▶ **Information provided**
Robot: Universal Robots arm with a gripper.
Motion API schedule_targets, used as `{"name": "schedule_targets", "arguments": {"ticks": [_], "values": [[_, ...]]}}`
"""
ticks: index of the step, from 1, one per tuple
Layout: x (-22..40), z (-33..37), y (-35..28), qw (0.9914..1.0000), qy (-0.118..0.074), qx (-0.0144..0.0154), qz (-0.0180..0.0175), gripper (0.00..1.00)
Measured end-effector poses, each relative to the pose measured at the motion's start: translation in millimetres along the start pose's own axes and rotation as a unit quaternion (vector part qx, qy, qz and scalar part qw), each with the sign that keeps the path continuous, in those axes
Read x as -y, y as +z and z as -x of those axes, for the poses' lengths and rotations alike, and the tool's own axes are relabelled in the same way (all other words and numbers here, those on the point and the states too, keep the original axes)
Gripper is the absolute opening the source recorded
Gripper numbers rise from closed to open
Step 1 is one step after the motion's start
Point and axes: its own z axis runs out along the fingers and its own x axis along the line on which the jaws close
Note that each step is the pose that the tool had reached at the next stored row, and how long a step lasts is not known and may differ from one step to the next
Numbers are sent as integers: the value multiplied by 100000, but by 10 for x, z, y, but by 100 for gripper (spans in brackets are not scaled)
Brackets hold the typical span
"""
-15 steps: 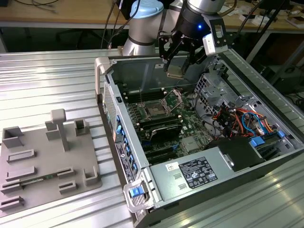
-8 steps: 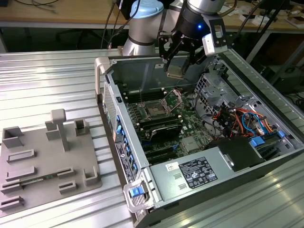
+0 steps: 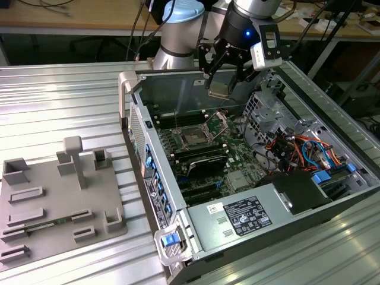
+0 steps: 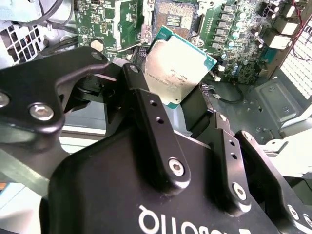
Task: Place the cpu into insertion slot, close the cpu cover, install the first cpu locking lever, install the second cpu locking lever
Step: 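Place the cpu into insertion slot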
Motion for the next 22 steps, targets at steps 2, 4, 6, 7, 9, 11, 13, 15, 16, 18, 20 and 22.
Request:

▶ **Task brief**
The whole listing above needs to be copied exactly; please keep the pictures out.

▶ **Reply to the exercise**
Robot: Universal Robots arm with a gripper.
Motion API schedule_targets, used as `{"name": "schedule_targets", "arguments": {"ticks": [_], "values": [[_, ...]]}}`
"""
ticks: index of the step, from 1, one per tuple
Layout: x (-22..40), z (-33..37), y (-35..28), qw (0.9914..1.0000), qy (-0.118..0.074), qx (-0.0144..0.0154), qz (-0.0180..0.0175), gripper (0.00..1.00)
Measured end-effector poses, each relative to the pose measured at the motion's start: translation in millimetres along the start pose's own axes and rotation as a unit quaternion (vector part qx, qy, qz and scalar part qw), each with the sign that keeps the path continuous, in those axes
Read x as -y, y as +z and z as -x of those axes, for the poses' lengths and rotations alike, and the tool's own axes are relabelled in the same way (all other words and numbers here, those on the point and the states too, keep the original axes)
Gripper is the absolute opening the source recorded
Gripper numbers rise from closed to open
Step 1 is one step after the motion's start
Point and axes: its own z axis runs out along the fingers and its own x axis along the line on which the jaws close
Note that each step is the pose that the tool had reached at the next stored row, and how long a step lasts is not known and may differ from one step to the next
Numbers are sent as integers: the value multiplied by 100000, but by 10 for x, z, y, but by 100 for gripper (spans in brackets are not scaled)
Brackets hold the typical span
"""
-15 steps: 
-8 steps: 
+0 steps: 
+0 steps: 
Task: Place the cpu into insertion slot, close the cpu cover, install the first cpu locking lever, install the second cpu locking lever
Step: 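Place the cpu into insertion slot
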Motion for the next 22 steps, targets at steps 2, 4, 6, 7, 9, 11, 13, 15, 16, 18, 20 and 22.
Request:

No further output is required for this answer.